That enhanced interrogation, commonly known as waterboarding, is certainly controversial, but many intelligence experts do not consider it torture.

Despite pressure from McCain and many Democrats, Haspel refused to call the techniques used in the early months after 9/11 immoral, and reminded her critics that the measures likely saved American lives.

“I’m not going to sit here, with the benefit of hindsight, and judge the very good people who made hard decisions, who were running the agency in very extraordinary circumstances,” she said.

Should Haspel be confirmed as CIA director?

Although she refused to condemn the 9/11-era practices, she also promised that the enhanced interrogation programs would not be revived under her watch.

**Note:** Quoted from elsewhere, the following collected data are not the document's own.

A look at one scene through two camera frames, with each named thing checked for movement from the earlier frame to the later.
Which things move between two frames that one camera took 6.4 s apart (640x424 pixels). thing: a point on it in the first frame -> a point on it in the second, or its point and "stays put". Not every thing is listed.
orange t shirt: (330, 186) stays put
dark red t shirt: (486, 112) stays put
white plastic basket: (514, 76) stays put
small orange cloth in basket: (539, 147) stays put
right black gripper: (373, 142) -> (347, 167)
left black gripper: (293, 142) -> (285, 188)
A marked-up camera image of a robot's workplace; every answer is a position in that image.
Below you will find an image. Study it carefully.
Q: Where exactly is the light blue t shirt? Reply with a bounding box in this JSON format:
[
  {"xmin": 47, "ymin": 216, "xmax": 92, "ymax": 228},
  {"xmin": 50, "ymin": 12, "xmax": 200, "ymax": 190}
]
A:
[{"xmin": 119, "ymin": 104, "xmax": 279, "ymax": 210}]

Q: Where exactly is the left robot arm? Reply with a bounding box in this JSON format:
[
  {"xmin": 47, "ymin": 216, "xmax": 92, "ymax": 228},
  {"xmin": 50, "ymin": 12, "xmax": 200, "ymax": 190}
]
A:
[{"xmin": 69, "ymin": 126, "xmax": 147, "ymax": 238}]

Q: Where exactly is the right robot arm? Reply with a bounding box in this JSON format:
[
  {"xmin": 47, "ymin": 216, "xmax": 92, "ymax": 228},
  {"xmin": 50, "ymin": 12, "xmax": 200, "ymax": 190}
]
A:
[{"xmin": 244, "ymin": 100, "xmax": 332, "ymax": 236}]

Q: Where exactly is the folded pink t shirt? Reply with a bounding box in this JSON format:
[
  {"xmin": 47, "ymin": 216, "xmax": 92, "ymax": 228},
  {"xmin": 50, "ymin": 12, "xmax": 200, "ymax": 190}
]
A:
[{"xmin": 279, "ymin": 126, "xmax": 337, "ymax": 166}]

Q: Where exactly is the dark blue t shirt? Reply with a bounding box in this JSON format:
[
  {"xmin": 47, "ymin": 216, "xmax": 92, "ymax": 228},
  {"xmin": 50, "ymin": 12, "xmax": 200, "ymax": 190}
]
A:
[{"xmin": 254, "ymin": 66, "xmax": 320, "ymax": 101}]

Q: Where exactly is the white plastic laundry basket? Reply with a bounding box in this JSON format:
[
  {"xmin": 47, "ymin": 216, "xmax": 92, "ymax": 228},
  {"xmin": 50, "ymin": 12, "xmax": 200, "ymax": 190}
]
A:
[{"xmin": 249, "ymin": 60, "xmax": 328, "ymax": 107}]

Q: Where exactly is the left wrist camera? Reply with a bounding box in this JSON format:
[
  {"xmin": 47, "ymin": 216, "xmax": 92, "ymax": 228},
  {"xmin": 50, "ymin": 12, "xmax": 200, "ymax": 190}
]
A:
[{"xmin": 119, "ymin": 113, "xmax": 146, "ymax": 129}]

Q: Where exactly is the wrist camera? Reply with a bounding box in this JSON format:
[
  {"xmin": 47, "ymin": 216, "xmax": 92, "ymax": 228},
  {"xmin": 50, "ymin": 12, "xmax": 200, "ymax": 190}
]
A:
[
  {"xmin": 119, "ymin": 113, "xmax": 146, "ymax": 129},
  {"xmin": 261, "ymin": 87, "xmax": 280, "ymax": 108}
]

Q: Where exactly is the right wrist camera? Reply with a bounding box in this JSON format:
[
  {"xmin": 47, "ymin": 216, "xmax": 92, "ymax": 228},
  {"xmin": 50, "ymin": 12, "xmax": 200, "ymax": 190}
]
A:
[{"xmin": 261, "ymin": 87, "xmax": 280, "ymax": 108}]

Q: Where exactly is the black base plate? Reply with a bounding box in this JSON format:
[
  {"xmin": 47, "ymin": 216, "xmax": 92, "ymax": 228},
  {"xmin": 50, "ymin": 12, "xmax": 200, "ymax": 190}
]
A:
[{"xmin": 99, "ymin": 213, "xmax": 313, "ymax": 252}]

This didn’t seem to satisfy McCain, who urged his fellow senators to block Haspel’s confirmation.

McCain, who is facing the end of his life due to aggressive brain cancer, may be squeamish about interrogation and torture after his time as a Vietnamese prisoner of war, but it seems he is viewing every American action as equivalent to what the Viet Cong did in Asia.

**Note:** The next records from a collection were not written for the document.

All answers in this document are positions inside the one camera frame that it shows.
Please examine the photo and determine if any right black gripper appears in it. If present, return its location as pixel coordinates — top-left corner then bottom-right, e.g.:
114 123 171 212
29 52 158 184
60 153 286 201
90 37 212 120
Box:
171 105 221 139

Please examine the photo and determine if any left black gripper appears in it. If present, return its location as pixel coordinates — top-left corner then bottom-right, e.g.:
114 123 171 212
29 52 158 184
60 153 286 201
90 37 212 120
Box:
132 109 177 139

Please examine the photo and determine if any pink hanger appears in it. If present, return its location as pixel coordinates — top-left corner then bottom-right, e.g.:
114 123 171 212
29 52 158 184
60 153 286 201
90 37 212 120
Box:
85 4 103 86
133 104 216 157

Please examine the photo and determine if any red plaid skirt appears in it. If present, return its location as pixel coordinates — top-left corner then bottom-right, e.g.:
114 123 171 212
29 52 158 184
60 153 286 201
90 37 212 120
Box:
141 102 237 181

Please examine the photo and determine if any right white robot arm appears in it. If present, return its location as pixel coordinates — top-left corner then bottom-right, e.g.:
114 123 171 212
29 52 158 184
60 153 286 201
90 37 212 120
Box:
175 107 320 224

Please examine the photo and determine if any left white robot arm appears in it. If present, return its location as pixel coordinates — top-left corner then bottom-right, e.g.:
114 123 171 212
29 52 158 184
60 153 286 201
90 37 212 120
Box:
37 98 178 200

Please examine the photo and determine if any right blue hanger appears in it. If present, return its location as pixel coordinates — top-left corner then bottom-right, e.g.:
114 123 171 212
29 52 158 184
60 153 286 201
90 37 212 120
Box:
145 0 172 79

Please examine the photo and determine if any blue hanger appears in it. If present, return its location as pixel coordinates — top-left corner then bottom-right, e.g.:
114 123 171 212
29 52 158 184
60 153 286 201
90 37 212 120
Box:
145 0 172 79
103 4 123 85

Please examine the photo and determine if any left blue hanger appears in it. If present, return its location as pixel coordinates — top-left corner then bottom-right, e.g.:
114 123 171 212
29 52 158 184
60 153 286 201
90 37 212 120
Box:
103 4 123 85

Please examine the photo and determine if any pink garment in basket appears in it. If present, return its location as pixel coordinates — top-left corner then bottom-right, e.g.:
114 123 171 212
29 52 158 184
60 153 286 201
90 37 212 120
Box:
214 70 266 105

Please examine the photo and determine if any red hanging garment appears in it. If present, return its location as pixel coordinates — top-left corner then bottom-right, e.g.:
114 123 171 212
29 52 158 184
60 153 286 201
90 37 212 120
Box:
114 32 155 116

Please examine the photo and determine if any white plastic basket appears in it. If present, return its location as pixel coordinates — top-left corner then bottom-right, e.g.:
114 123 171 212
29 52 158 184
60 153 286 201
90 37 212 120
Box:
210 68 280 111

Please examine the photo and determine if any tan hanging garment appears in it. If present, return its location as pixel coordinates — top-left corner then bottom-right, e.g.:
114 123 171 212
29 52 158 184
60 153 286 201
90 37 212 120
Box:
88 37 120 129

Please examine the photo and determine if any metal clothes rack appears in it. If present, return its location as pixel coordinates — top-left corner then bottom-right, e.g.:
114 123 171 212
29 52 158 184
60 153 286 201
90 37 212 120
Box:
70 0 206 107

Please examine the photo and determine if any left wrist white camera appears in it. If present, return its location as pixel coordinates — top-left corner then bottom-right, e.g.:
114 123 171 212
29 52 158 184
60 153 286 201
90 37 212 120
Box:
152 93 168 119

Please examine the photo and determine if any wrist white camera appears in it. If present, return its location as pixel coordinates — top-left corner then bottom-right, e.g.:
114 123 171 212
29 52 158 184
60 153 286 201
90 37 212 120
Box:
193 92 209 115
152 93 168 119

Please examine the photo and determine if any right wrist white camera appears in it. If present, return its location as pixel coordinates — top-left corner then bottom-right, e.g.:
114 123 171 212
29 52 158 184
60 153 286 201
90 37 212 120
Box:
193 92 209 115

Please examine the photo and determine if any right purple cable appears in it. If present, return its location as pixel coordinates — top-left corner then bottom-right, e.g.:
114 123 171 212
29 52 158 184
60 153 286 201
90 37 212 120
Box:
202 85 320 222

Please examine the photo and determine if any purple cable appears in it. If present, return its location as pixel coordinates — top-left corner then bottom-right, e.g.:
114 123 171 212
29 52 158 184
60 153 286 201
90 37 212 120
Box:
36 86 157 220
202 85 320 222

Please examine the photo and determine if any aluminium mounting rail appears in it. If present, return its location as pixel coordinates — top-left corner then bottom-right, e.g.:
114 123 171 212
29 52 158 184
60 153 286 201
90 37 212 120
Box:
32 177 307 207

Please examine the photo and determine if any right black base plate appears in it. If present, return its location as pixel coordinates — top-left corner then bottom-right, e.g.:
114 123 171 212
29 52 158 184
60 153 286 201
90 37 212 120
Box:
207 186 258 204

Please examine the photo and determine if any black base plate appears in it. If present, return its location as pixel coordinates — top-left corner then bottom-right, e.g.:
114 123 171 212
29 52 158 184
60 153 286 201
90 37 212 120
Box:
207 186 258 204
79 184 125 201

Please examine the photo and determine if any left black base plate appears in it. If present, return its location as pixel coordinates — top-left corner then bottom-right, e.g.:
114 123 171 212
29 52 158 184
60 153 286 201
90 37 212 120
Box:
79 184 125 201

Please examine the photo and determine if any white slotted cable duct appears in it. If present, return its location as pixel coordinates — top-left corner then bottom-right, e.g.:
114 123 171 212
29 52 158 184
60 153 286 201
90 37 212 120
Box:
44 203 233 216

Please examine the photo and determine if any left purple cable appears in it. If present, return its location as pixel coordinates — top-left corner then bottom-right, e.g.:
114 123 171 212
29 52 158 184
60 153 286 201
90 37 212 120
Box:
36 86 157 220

Sure enough, he witnessed some horrific things. However, even critics of the CIA’s detention programs must admit that supervised interrogation and even waterboarding are in a different category than the murderous treatment and death that McCain saw in Vietnam.

Asking moral questions is one thing; actively blocking the confirmation of a dedicated and competent intelligence expert is something else.

The fact that Haspel’s promise that waterboarding will be left in the past isn’t good enough for McCain suggests that he’s politically grandstanding, instead of putting the security of U.S. citizens first.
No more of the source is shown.